*Requirement:*
Your answer must be an exact copy of the lines below, from the first through the one with "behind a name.", with no pictures.

*Data below:*

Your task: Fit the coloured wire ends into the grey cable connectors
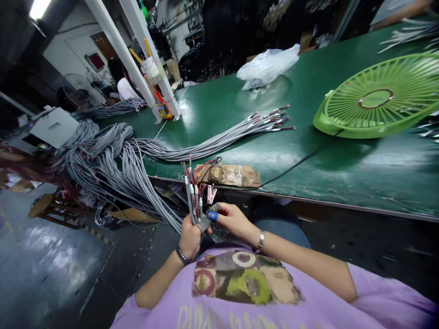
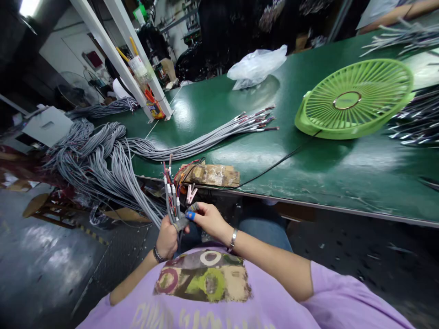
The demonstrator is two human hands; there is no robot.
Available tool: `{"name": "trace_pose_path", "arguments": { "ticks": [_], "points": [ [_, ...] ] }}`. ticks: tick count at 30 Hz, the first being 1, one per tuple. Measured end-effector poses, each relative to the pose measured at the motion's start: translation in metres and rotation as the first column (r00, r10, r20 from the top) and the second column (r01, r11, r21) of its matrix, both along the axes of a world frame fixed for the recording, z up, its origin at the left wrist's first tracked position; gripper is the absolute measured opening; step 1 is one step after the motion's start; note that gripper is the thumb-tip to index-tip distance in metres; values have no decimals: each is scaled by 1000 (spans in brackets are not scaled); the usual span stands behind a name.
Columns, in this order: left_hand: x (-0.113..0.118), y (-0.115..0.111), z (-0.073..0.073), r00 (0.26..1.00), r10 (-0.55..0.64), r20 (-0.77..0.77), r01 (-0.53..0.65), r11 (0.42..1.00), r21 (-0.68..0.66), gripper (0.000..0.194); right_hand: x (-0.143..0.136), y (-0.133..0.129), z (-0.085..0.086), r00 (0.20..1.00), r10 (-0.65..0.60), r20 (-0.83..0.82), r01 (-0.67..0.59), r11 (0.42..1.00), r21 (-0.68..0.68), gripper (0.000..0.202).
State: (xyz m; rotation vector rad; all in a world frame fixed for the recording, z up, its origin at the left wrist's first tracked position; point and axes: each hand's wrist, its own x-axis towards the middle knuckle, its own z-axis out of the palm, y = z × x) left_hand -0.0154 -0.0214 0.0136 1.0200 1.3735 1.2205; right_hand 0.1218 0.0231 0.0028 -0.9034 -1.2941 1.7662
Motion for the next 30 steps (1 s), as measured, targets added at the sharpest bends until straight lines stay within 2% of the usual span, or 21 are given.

*Task solution:*
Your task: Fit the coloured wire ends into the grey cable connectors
The demonstrator is two human hands; there is no robot.
Available tool: `{"name": "trace_pose_path", "arguments": { "ticks": [_], "points": [ [_, ...] ] }}`. ticks: tick count at 30 Hz, the first being 1, one per tuple. Measured end-effector poses, each relative to the pose measured at the motion's start: translation in metres and rotation as the first column (r00, r10, r20 from the top) and the second column (r01, r11, r21) of its matrix, both along the axes of a world frame fixed for the recording, z up, its origin at the left wrist's first tracked position; gripper is the absolute measured opening; step 1 is one step after the motion's start; note that gripper is the thumb-tip to index-tip distance in metres; values have no decimals: each is scaled by 1000 (spans in brackets are not scaled); the usual span stands behind a name.

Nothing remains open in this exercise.